O seminário foi proposto pela Comissões Intersetoriais de Saúde Suplementar (Ciss) e Orçamento e Financiamento (Cofin) do CNS, e surge a partir de propostas da 17ª Conferência Nacional de Saúde que versam sobre o tema.
Para a conselheira Ana Navarrete, coordenadora da Ciss, para avançar no debate sobre equidade é preciso pensar no papel do setor privado no aprofundamento de desigualdades no país. “O mercado privado atende um quarto da população, a porção mais branca e mais rica, e concentra 60% dos recursos aplicados hoje. Enquanto o SUS com 40%, responde pelos demais três quartos da população brasileira”, destacou a conselheira.
Francisco Funcia, consultor do CNS e presidente da Abres, ressaltou a timidez das reformas e as ideias de flexibilização das regras fiscais, apesar do avanço representado pelo fim da EC 95. Para Funcia, a instabilidade sobre o piso de aplicação de recursos em saúde e educação voltou para esfera federal, em uma contradição dentro do próprio governo.
“O que a gente percebe é que ao longo dos anos, sempre que há imposições de cumprimento de regras fiscais, sempre se coloca a necessidade de rever conquistas históricas, como o piso vinculado da saúde e educação, que ajudaram a construir o direito de cidadania”, destaca o consultor.
Para Funcia isso é importante porque se relaciona com a renúncia fiscal dos serviços privados de saúde, pouco discutida com a sociedade em geral. “O gasto público em saúde em países desenvolvidos é maior que no Brasil. A implicação disso é que a forte presença do setor privado acaba condicionando as políticas públicas de saúde. Precisamos inverter o peso dessa participação do gasto público e buscar novas fontes de financiamento”.

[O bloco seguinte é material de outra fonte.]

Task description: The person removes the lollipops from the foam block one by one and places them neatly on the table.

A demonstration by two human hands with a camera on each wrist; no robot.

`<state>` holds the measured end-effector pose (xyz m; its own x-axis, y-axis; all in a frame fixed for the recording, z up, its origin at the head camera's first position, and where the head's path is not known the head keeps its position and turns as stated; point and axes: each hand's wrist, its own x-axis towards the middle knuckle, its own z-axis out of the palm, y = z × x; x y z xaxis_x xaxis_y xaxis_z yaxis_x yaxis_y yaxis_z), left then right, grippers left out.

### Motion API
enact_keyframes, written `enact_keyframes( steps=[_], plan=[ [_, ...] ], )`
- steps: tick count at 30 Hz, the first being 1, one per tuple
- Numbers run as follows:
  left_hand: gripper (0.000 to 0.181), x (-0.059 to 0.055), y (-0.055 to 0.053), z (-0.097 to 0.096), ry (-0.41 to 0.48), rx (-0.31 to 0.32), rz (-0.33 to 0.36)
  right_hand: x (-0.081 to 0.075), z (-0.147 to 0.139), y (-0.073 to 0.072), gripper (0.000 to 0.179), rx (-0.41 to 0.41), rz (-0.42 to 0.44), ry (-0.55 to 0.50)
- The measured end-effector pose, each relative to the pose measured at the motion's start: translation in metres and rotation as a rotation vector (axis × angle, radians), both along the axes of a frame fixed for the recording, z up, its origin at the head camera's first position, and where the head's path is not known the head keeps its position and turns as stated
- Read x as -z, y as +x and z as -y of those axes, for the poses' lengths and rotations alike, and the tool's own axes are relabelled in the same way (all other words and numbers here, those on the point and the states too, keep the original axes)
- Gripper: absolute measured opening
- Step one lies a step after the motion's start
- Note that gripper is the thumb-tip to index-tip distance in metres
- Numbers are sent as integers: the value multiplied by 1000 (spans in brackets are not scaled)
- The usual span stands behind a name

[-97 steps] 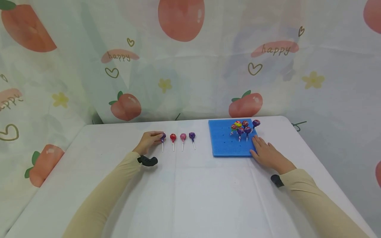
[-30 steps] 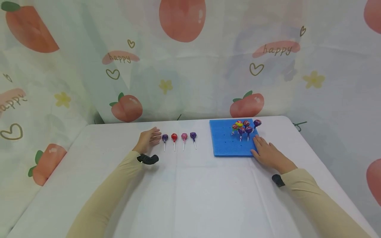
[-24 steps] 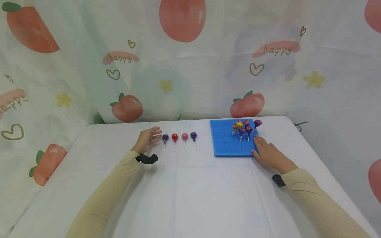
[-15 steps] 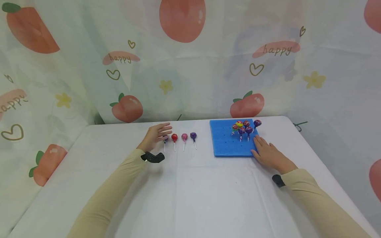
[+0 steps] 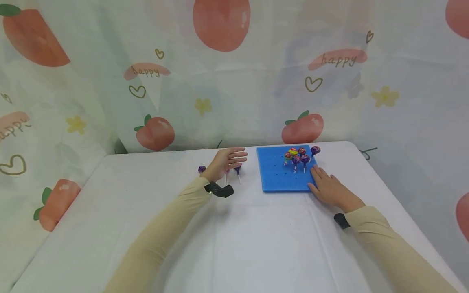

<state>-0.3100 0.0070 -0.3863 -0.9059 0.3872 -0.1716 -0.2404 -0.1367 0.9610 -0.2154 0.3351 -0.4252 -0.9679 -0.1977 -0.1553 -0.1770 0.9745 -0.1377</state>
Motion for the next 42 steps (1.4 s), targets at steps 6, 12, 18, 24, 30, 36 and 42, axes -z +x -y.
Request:
enact_keyframes(
  steps=[6, 12, 18, 24, 30, 36, 42],
  plan=[
    [38, 10, -4, -40, -69, 26, -33, -2, 0, 1, 73, 6, 10, -3],
    [34, 23, -13, -77, -129, -2, -69, -4, 3, 4, 71, 7, 4, -9],
    [33, 32, -14, -102, -163, 15, -139, -7, 5, 5, 70, 7, -2, -1],
    [35, 35, -14, -121, -156, 28, -167, -8, 4, 5, 69, 5, -3, -11],
    [35, 43, -11, -136, -175, 16, -220, -5, 3, 4, 70, 1, 0, -18],
    [36, 44, -5, -145, -234, 1, -254, -4, 3, 4, 69, 5, -1, -20],
    [35, 47, -4, -152, -261, -34, -248, -2, 1, 3, 67, 0, -13, -17]
  ],
)
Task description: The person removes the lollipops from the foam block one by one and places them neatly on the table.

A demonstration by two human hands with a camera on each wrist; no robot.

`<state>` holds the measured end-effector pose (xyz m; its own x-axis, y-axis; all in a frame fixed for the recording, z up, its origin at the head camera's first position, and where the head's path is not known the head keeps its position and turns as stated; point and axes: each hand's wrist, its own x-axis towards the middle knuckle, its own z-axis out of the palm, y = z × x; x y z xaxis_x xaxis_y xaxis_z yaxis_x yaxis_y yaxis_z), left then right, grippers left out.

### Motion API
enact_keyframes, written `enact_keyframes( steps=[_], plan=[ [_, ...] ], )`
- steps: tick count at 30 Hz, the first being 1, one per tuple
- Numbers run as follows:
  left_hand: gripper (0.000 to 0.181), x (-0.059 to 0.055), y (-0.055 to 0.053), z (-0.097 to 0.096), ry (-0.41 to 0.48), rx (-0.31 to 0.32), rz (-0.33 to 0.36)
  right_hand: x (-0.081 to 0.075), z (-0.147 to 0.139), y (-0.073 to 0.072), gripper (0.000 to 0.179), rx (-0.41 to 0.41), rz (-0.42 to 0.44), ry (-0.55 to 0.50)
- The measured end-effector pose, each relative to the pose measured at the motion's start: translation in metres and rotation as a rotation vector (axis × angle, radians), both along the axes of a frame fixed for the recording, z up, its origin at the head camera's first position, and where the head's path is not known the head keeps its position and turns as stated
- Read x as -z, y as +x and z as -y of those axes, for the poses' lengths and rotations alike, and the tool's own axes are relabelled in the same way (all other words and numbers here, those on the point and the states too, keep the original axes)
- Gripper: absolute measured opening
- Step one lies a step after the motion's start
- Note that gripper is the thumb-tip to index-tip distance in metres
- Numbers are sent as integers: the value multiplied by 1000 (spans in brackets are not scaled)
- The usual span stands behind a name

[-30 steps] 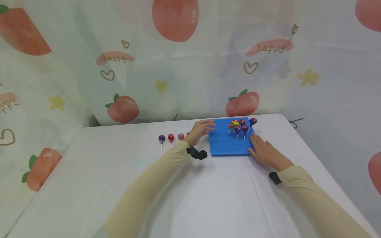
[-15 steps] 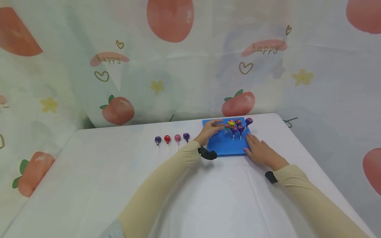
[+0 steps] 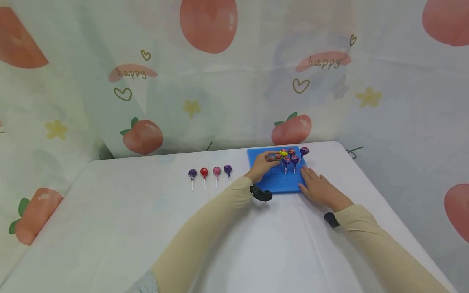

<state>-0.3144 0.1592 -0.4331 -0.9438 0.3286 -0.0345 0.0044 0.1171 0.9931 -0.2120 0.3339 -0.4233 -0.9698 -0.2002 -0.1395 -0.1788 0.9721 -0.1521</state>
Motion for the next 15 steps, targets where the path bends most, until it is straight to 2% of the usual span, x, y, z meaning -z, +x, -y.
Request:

Já Artur Monte Cardoso, professor de Política e Planejamento em Saúde no Instituto de Estudos em Saúde Coletiva (Iesc), levantou a complexidade das relações entre público e privado e da afirmação do SUS dentro de seu projeto constitucional. “Não conseguimos ampliar o gasto público de saúde de forma significativa, enquanto os gastos com planos continuaram crescendo.”
O pesquisador ainda abordou a competição gerada entre os subsistemas e a implicação na assistência, tanto para atrair profissionais de saúde, como fornecedores de equipamentos e insumos.
André Luiz Oliveira, coordenador da Cofin, explicou que com a revogação da Emenda Constitucional 95, que congelava os gastos em saúde, voltamos aos moldes na EC 86, mas isso não significa maior ou melhor financiamento adequado e suficiente ao SUS.
“A gente quer resgatar aquilo que surge como anseio popular, precisamos entender que existem cenários de grande preocupação. Ideias que não são favoráveis ao que os princípios do Sistema Único de Saúde prezam e defendem, muitas vezes aparecem e caminham a passos largos”, afirma André.
Fernando Pigatto, presidente do CNS, rememorou que desde de 2016 mais de 60 bilhões foram retirados da saúde, em projeto que envolve ainda a privatização dos serviços essenciais. “Em 2023 retomamos parte do orçamento com a PEC da Transição, mas ainda é insuficiente. Precisamos continuar trabalhando para o financiamento público adequado e para que o controle social cada vez mais tenha seu papel de decidir sobre as políticas públicas”.
O representante do Departamento de Economia da Saúde, Investimento e Desempenho do Ministério da Saúde (Desid/MS), Anderson José Rocha, abordou a complexidade dos gastos em saúde e a dificuldade de apurar e consolidar as contas da saúde, especialmente com o grande volume de dados de estados e municípios.
Na mesa da tarde, a abordagem foi sobre o quanto as isenções fiscais para serviços de saúde representam de recursos que o Estado brasileiro deixa de arrecadar. Dois dos estudos mais relevantes e atuais hoje disponíveis foram divulgados, um conduzido pelo Diretor de Desenvolvimento Institucional do Ipea, Fernando Gaiger, e outro organizado pelo Ieps, apresentado pela pesquisadora Marcella Semente.
A representante da Abres, Mariana Alves, apresentou uma proposta de financiamento do SUS pensada para reverter o quadro atual, de gastos privados superando os gastos públicos. A moderação ficou por conta da pesquisadora da Fiocruz, Isabela Soares Santos.
Outros cenários de grande preocupação para o financiamento do SUS levantados foram o aumento do gasto com Emendas Parlamentares na saúde, a transição demográfica da população, judicialização da saúde, entre outros.